Diagnosis of Placenta accreta

Any bleeding especially in the second and third trimester of pregnancy warrants a thorough medical checkup. Placenta previa can be easily diagnosed by ultrasound imaging.

It is not uncommon to find a low lying placenta in the early weeks of pregnancy, and this does not call for unwanted worries and fear as it is natural for the placenta to move upwards as the pregnancy progresses and the uterus grows. This process is called placental migration. Therefore very few women who have low lying placenta early in their pregnancy actually have true placenta previa at full term.

Different types of ultrasound scans can be used to detect placenta previa. A routine abdominal ultrasound scan can detect up to 95% of placenta previa cases. There are however chances of both false positive and false negative results while using a normal ultra sound scan. A vaginal examination is usually not done as it may trigger bleeding.

Transvaginal ultrasonography is found to be more accurate in diagnosing placenta previa as compared to transabdominal ultrasonography. It is also considered safer. This is done by inserting a transducer inside the vagina.

Transperineal ultrasonography maybe used in combination with transabdominal Ultrasonography to rule out false positive results. Though rare, an MRI (magnetic resonance imaging) scan may be done to detect placenta previa. It also helps to detect placenta accreta.

How is placenta previa managed?

The immediate management of placenta previa is bed rest. Depending on the condition of the patient, she may be advised to stay in the hospital or take rest at home. If the bleeding is not too severe, bed rest at home usually suffices. The patient will normally be advised to stay away from exercises, sex, strenuous activity, vaginal examinations, etc.

If the bleeding is heavy, the patient may need to be hospitalized. Blood transfusions may be needed if there is considerable loss of blood. All efforts will be made to prolong the pregnancy till the fetus is at least 36 weeks old.
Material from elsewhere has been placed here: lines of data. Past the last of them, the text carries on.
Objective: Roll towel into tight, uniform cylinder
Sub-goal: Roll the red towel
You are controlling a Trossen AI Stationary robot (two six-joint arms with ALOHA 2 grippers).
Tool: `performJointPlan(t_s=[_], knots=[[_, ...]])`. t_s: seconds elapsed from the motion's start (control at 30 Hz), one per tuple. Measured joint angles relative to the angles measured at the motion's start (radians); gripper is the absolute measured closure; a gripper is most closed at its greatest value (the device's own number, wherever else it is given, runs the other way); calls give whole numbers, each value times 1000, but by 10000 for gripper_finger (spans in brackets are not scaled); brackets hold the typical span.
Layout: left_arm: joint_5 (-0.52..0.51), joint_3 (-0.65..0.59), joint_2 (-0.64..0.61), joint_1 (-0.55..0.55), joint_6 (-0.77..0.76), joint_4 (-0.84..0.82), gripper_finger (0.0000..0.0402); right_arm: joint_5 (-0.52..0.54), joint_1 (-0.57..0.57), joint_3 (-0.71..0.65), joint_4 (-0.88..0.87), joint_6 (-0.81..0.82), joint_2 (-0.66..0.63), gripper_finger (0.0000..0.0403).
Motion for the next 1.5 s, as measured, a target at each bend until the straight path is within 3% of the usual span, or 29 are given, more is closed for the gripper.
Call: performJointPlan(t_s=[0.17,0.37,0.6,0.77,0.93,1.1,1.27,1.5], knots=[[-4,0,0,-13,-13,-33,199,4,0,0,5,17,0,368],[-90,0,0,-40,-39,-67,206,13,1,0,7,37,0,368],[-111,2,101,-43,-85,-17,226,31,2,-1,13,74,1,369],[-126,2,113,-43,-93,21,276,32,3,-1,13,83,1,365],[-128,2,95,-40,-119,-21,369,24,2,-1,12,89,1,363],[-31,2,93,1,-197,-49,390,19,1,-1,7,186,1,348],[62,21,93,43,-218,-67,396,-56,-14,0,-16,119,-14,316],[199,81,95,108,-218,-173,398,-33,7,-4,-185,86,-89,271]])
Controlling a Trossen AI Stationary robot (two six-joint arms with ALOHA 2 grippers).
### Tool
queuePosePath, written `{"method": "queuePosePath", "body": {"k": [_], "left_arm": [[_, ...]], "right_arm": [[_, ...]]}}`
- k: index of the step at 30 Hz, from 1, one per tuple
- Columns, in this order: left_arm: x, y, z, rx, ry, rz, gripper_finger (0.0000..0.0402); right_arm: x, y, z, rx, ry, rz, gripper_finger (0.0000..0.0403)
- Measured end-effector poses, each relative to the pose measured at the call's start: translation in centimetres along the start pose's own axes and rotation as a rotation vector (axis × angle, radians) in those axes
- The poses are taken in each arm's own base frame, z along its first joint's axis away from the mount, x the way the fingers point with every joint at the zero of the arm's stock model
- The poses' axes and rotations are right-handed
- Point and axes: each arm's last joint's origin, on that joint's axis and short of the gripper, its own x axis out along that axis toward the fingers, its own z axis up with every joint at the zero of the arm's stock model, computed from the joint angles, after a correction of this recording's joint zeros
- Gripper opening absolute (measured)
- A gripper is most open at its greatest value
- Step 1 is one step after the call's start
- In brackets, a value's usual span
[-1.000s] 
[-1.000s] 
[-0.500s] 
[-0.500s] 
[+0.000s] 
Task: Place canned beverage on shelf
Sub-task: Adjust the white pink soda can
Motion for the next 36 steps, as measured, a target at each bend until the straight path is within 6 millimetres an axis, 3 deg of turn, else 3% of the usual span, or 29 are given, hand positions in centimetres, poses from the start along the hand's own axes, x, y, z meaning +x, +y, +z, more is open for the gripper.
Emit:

If this is not possible, the mother may be injected with corticosteroids to help the baby’s lungs to develop so that it can breathe outside the uterus.

In case bleeding is severe, the delivery is performed immediately irrespective of the term.

Alternate diagnosis

There are two related conditions that might also lead to vaginal bleeding. These are:

Placental abruption or Abruptio placentae

This occurs when a normally implanted placenta detaches from the uterine wall before the baby is born. This will result in excess bleeding and also the baby is deprived of nutrients and vital oxygen. This condition is dangerous for both the baby and the mother.

Vasa previa

This is a condition where the blood vessels from the placenta or umbilical cord are left unprotected by the amniotic sac. When these blood vessels cross the cervix, it is called vasa previa. Rupturing of these blood vessels can be extremely dangerous for the baby.

How to cope?

Being diagnosed with placenta previa can be very scary. Yet, the important thing to know is that with the right kind of care, it is possible to deliver a healthy baby. It is important to understand all the aspects of this condition thoroughly and be prepared mentally for any immediate intervention.

A mother-to-be must be aware that she should keep herself happy and tension free during pregnancy as this has an important bearing on her baby’s health. A good rapport with the gynecologist is a must as a good and informative interaction with the doctor can serve to allay most fears.

Most cases of placenta previa are delivered by a cesarean section, so it is better if a woman can prepare herself earlier for this eventuality. If bed rest has been advised, the mother-to be can spend her time reading up relevant information and connecting with other parents or parents-to-be in similar conditions. There are also many support groups for people in this condition.

The good news is that placenta previa is almost always diagnosed before delivery and this makes the prognosis good as necessary precautions for the delivery can be taken beforehand. It is only necessary for the mother-to-be to keep herself mentally strong to deliver a perfectly healthy baby.